Funerali privati (coi dipendenti) del patron Caprotti: giù le serrande di Esselunga

03 ottobre 2016 ore 12:41, Americo Mascarucci
Circa 200 persone hanno riempito questa mattina la piccola chiesa di San Giuseppe a Milano per dire addio al fondatore di Esselunga Bernardo Caprotti, morto venerdì scorso all'età di 90 anni.

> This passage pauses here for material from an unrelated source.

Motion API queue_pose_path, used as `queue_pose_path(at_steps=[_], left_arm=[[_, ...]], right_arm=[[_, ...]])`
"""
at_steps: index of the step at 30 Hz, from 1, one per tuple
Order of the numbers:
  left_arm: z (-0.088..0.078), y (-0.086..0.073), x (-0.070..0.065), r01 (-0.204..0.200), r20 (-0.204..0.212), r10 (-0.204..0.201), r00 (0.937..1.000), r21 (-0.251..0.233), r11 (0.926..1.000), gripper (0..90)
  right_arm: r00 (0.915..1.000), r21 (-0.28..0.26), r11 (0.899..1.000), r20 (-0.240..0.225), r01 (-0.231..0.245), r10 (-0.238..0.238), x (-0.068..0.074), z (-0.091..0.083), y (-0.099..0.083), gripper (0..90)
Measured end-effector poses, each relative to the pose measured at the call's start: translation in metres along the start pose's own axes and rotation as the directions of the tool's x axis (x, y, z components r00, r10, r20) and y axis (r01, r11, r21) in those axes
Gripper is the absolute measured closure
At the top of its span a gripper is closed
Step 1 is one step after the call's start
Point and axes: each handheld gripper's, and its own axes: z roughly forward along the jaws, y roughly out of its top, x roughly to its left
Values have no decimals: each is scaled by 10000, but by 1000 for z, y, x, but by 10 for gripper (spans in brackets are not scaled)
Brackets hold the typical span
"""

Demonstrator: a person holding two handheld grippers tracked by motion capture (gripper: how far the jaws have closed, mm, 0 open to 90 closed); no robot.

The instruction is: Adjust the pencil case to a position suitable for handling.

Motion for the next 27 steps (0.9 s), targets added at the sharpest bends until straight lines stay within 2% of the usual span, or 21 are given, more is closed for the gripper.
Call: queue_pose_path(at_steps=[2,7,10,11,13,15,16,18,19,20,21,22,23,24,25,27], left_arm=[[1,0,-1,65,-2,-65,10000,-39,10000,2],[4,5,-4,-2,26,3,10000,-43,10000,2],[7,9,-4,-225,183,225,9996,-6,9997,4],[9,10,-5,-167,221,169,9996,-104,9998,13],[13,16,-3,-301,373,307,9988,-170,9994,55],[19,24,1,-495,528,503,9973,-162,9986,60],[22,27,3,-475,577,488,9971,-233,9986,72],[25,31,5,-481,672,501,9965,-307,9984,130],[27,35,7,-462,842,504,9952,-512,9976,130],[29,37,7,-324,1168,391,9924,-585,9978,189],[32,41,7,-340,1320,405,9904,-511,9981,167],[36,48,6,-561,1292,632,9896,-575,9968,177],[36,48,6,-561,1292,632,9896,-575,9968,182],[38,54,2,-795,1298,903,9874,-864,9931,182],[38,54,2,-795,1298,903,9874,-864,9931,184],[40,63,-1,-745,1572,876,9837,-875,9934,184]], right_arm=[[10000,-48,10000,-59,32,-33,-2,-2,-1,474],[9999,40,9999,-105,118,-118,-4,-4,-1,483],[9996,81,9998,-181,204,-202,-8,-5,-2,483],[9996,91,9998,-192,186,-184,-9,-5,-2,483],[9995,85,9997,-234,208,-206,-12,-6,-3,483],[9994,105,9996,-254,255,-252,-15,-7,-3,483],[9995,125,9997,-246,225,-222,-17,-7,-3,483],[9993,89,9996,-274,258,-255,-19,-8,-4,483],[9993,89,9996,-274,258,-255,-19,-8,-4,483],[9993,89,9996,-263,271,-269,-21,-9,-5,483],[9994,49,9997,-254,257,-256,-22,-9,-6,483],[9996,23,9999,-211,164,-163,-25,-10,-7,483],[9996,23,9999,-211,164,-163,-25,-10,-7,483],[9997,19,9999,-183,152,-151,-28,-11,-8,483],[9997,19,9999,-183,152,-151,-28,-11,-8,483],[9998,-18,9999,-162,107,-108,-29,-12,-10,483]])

Ai funerali, voluti dalla famiglia in forma privata, hanno partecipato quasi esclusivamente i parenti e i collaboratori più stretti di Caprotti.
La salma verrà tumulata nel cimitero di Albiate, in provincia di Monza, dove l'imprenditore era nato nel 1925. 
Questa mattina, in segno di lutto, sono stati chiusi tutti i punti Esselunga. 
Sedute in prima fila, le due famiglie dell'imprenditore: a sinistra la seconda moglie Giuliana Albera e la figlia Marina Sylvia, a destra i figli nati dalla prima unione, Giuseppe e Violetta. 
Mercoledì è attesa la lettura del testamento, destinato a mettere forse la parola fine nella guerra alla successione aperta con i figli.  

"Bernardo Caprotti datore di lavoro", si leggeva sul badge che il Signor Esselunga aveva appuntato sulla giacca blu all'inaugurazione del superstore che finalmente riusciva ad aprire a Prato, nel luglio 2014. 
"Ho scritto datore di lavoro perché è il ruolo più importante che possa dichiarare.Abbiamo migliaia di dipendenti e la più grande soddisfazione è constatare che per tutti loro e le rispettive famiglie Esselunga rappresenta una sicurezza, la base di una serenità che purtroppo vedo mancare per molte persone, di questi tempi".
Funerali privati (coi dipendenti) del patron Caprotti: giù le serrande di Esselunga
E Caprotti dai suoi dipendenti non era percepito affatto come un padrone.
Simpatico, gentile, amabile, amava trattare tutti allo stesso modo, intrattenendosi nei punti vendita da lui fondati con commesse, fattorini, magazzinieri, senza mai mostrarsi autoritario, ma trattando tutti, dirigenti e semplici impiegati, come parte di un'unica grande famiglia.
E' per questo che oggi i suoi dipendenti piangono la morte di un grande uomo, imprenditore, "padre" più che padrone.